New York and Washington are full of commentators who went to Harvard, Yale and Princeton (which Powell attended) and consider themselves much smarter than Trump. They snigger when he calls himself a “stable genius”. But this president is crazy like a fox — an old American phrase that I never fully understood until last week. His behaviour may seem nuts or just plain dumb, but it is in fact calculated to outsmart the Ivy League types.
The Fed says it’s cutting rates because of trade uncertainty that Trump himself has almost single-handedly caused. But it’s only doing a lousy quarter-per cent. The crazy-fox response is to threaten yet more tariffs on Chinese goods on September 1, two weeks before the next meeting of the Federal open market committee, which sets the Fed’s interest rate.
Now tell me who is the only game in town.
In 2016, the central bankers seemed all-powerful, the high priests of the policy establishment. They played a leading role in the technocratic elite’s opposition to all things populist, not least Brexit and Trump. But today the former monetary maestros have become the unhappy helpmeets not only of Trump but also of Boris Johnson, not to say Matteo Salvini and Jair Bolsonaro, their Italian and Brazilian equivalents.

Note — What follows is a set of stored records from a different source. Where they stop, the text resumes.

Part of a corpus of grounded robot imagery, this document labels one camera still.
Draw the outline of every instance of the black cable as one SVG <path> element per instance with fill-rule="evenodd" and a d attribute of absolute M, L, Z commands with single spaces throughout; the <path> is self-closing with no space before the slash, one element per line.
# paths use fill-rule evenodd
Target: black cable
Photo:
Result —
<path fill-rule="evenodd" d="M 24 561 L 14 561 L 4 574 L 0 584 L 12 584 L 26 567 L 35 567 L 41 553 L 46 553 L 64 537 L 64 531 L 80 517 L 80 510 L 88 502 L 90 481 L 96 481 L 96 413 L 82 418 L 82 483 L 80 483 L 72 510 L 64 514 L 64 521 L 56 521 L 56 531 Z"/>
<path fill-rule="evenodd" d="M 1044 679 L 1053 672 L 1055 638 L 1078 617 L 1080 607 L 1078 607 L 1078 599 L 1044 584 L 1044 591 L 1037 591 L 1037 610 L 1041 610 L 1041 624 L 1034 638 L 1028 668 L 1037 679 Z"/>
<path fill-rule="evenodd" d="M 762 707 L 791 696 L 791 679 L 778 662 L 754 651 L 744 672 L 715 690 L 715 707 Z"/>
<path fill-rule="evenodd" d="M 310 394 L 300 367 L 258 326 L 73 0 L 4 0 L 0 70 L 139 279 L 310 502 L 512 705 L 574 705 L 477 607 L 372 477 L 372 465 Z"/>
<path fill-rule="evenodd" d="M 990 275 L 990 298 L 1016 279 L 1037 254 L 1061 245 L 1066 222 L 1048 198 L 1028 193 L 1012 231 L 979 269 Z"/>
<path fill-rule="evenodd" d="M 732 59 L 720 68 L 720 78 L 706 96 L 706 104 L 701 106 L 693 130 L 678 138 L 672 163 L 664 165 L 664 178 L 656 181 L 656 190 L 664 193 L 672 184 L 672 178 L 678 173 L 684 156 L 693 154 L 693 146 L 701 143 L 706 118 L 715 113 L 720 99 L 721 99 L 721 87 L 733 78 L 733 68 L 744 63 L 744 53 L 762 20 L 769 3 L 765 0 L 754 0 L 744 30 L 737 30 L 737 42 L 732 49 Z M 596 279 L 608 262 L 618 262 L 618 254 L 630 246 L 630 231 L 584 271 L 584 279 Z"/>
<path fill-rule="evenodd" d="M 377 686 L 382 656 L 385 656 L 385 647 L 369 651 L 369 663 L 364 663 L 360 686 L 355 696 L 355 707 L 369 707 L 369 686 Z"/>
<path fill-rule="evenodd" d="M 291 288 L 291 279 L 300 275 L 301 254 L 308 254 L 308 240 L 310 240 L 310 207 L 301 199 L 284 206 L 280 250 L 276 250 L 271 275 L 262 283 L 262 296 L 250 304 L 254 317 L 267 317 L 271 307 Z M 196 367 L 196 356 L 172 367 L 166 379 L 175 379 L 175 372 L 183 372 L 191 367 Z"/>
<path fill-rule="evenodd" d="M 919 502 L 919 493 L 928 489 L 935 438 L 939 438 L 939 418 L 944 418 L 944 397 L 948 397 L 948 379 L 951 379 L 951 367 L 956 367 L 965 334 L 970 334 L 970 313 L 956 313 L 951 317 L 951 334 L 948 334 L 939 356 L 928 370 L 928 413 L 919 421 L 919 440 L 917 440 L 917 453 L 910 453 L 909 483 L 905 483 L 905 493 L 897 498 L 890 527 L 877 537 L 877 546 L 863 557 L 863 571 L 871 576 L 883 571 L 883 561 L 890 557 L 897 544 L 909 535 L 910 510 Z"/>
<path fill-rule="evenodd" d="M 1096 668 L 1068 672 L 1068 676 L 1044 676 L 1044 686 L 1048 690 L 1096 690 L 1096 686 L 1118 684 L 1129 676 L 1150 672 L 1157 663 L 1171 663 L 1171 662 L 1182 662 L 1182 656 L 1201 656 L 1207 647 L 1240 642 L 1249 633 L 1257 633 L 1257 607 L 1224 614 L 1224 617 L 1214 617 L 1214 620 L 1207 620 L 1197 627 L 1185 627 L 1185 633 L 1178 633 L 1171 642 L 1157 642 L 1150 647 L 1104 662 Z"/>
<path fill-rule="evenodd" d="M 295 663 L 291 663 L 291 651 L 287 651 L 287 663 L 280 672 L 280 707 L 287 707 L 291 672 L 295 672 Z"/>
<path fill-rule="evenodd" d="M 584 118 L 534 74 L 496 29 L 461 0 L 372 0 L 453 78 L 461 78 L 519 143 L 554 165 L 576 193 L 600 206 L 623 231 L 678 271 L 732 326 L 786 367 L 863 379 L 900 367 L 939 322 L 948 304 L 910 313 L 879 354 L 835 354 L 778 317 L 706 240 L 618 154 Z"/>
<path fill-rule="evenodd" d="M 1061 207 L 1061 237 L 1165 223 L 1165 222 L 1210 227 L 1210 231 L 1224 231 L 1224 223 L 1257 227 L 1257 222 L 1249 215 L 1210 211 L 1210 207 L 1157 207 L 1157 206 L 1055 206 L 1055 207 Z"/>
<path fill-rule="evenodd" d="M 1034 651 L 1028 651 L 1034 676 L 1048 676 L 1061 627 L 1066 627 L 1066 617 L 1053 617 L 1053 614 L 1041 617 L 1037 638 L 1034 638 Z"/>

Officially, the readiness of central bankers to cut rates pre-emptively to avert recession, or at least to scrap rate hikes and further “quantitative tightening”, reflects a fundamental shift in economic thinking. The post-2008-9 assumption was that the goal was to fight the crisis and then “normalise” — that is, get rates back up to pre-crisis levels. But the counter-argument — that we face a problem of secular stagnation, not just a cyclical hangover — appears to have won the day. No one now believes interest rates can return to where they were before 2008.
At the same time, there has been a widespread abandonment of the old principles of fiscal policy. Now even Olivier Blanchard, formerly chief economist at the International Monetary Fund, says that rising public debts are less of a problem than used to be thought. This is not something I expected to hear from a senior fellow of the Peterson Institute for International Economics, but then Peter Peterson — the lifelong fiscal conservative whose name the institute bears — died last year.
These shifts in monetary and fiscal theory are a huge stroke of luck for populists in power. (I refuse to countenance the disgraceful idea that they are in fact a rationalisation of the central bankers’ rapidly dwindling political independence.) For whatever reason, the Federal open market committee has become the committee to re-elect Trump. This isn’t because he has successfully browbeaten the Fed staff with his tweets, or so they insist. It’s because their estimates of the “natural rate of interest” are just really, really low.
Something similar applies in the case of the Bank of England. It is no secret that Mark Carney was an opponent of Brexit in 2016. He has not become more enthusiastic in the intervening period. And on Thursday he was predictably grim-faced about the chances that a no-deal departure from the EU on October 31 might cause a recession in the UK. Yet he knows that the Bank will have to cut rates if no way is found to avoid the Halloween cliff-edge. Sterling is going down, down, down: that was Carney’s message last week. And in due course we can expect the new chancellor of the exchequer, Sajid Javid, to unveil more plans to spend, spend, spend.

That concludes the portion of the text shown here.